# More Sermons in MP3 Format



## sastark (Feb 12, 2007)

It's been a while since I've posted, but wanted to let you all know that Grace Presbyterian Church of Redding, CA now has MP3s of the sermons of Pastor David Stark online. You can access them here: http://www.gpcredding.org/mp3.html. Lord willing, more will be added each week. Please let me know if you have any feedback about accessing the files or quality of the audio (it isn't great, but hopefully you can hear it clearly).


----------



## Semper Fidelis (Feb 12, 2007)

Seth,

This would better "fit" here in the preaching subcategory of the Theological Links:

http://www.puritanboard.com/local_links.php?catid=17


----------



## sastark (Feb 13, 2007)

Rich, please feel free to add it there, if you think it appropriate.
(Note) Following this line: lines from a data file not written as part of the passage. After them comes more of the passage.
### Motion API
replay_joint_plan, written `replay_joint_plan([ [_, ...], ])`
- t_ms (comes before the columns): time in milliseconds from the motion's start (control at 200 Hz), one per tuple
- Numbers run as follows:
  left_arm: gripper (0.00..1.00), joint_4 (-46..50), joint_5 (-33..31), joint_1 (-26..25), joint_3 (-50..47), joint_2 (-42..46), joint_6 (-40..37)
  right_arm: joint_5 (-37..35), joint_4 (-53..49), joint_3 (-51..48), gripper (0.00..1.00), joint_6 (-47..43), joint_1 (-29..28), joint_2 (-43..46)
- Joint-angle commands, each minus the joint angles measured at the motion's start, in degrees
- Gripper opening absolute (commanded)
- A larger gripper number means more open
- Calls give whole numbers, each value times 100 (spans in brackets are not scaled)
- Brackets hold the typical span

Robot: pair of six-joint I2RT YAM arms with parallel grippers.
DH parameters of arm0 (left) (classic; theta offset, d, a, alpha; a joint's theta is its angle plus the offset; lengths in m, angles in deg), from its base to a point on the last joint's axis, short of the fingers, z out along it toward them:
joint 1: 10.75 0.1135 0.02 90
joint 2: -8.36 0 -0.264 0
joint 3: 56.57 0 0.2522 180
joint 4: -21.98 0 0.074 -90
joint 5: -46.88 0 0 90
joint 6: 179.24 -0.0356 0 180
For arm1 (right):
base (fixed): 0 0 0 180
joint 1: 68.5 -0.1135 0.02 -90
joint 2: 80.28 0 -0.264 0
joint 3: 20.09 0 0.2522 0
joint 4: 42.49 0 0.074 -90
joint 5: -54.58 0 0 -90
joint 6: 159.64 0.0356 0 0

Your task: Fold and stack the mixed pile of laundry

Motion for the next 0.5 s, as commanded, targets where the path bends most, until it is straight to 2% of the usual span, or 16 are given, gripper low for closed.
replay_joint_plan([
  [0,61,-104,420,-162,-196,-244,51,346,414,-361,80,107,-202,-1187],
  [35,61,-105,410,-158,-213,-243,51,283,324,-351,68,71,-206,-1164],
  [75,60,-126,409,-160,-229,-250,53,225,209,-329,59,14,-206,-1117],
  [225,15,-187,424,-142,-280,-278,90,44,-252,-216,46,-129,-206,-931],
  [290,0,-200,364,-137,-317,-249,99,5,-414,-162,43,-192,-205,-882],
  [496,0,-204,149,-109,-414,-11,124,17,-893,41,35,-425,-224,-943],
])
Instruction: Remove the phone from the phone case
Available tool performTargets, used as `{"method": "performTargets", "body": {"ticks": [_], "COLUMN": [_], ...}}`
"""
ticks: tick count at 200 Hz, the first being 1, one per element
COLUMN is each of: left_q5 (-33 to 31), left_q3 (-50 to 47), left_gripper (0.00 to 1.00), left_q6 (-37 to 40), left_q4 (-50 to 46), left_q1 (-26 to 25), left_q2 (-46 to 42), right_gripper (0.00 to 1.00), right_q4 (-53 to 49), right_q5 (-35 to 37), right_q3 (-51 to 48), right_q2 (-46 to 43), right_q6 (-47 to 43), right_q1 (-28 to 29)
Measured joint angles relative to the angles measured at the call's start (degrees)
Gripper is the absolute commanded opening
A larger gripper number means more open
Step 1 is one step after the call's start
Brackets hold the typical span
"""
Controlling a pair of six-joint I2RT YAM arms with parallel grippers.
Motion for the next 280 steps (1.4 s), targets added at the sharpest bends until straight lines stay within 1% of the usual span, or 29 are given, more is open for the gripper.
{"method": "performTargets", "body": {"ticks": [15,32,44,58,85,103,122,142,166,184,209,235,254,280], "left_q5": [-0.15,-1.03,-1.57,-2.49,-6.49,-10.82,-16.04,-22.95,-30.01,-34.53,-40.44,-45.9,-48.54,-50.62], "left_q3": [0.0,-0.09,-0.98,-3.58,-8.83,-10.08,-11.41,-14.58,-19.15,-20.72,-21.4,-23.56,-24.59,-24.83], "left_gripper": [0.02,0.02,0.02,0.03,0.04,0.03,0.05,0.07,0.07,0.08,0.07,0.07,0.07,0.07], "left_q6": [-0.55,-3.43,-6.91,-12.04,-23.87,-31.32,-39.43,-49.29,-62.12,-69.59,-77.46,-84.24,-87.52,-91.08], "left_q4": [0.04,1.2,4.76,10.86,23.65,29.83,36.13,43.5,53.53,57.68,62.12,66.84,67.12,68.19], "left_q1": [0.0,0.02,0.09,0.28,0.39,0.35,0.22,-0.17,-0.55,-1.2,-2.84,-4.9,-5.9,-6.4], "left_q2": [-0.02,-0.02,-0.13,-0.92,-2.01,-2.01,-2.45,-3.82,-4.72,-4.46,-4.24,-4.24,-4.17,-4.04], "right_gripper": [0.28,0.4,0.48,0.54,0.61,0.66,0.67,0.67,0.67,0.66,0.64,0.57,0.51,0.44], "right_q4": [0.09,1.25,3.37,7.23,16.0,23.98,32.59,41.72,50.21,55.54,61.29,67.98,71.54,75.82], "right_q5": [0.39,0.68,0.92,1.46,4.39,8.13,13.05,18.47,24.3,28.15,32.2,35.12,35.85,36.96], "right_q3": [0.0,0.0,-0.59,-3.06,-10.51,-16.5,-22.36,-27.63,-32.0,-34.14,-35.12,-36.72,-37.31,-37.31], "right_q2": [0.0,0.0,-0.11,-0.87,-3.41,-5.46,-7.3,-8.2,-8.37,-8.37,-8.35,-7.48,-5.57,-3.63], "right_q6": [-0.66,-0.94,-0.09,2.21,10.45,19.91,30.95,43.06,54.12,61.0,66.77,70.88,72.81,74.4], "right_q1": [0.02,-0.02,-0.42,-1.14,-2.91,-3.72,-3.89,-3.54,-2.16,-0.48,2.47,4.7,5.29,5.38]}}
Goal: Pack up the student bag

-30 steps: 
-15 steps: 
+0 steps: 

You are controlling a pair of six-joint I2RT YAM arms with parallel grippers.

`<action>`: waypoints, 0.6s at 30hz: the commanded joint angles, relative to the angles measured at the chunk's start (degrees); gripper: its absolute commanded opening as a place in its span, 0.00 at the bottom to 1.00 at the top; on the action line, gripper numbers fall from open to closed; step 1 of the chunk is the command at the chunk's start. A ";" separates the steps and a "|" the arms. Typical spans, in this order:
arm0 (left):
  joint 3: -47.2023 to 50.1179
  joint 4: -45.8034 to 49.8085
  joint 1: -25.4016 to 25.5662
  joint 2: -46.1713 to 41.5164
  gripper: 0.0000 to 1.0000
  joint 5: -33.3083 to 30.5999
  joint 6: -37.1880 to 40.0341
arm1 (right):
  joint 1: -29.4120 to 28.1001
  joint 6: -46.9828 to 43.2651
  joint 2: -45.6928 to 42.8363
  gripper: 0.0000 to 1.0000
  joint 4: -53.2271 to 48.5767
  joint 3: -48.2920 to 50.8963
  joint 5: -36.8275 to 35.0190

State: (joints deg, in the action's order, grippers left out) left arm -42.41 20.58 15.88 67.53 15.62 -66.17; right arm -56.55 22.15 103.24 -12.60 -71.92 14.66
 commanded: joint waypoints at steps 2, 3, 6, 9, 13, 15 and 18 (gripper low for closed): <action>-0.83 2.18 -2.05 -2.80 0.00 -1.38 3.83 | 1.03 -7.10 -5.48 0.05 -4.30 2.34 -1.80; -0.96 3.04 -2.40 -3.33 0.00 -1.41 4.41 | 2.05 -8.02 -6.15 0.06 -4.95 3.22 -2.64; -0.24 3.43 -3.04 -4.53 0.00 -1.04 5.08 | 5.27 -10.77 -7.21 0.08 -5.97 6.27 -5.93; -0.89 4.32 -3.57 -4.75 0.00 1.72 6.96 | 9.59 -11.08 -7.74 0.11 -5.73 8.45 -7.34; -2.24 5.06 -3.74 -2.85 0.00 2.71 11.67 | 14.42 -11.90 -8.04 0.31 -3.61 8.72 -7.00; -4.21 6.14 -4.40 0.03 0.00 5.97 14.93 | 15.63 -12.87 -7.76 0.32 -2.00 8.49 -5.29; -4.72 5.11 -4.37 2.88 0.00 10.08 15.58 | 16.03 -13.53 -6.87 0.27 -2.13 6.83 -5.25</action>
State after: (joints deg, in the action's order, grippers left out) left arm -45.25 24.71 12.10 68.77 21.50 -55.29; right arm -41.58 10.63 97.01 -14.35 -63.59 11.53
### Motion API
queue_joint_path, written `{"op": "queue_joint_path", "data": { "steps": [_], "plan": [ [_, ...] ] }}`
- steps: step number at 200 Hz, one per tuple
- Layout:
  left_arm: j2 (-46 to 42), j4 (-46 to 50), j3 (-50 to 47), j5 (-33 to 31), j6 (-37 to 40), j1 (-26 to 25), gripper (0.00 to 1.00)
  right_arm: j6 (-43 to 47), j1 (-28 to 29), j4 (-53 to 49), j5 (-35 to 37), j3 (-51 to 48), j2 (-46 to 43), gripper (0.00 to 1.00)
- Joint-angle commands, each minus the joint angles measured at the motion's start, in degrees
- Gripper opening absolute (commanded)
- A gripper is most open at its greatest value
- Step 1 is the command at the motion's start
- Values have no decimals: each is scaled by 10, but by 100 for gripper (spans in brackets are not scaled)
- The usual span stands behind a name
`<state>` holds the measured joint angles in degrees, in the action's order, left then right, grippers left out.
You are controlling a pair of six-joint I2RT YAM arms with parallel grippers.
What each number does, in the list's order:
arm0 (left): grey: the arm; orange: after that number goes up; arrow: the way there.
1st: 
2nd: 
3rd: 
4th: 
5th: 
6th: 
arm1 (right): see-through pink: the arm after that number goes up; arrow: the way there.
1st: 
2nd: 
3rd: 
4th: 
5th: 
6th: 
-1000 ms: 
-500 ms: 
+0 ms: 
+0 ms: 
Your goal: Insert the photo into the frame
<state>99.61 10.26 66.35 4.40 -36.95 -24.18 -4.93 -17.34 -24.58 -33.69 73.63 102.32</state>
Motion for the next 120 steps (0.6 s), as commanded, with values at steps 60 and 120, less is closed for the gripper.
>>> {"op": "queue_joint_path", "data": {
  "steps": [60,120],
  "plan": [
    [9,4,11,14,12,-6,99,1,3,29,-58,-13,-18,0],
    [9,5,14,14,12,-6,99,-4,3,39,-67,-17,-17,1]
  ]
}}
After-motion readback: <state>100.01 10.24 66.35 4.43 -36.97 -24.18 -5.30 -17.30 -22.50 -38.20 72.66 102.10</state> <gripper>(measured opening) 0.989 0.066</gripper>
I was unsure of where to post this in the first place. Thanks!


----------



## blhowes (Feb 13, 2007)

sastark said:


> It's been a while since I've posted, but wanted to let you all know that Grace Presbyterian Church of Redding, CA now has MP3s of the sermons of Pastor David Stark online. You can access them here: http://www.gpcredding.org/mp3.html. Lord willing, more will be added each week. Please let me know if you have any feedback about accessing the files or quality of the audio (it isn't great, but hopefully you can hear it clearly).


Thanks for posting the link to his sermons. I started listening to Jan 27th message. Sound quality is good. Just a suggestion, but I think it'd be a good idea to give the mp3 files more descriptive titles (what the topic is), rather than naming it by date and AM/PM - like GPC does at their sermon archive link.


----------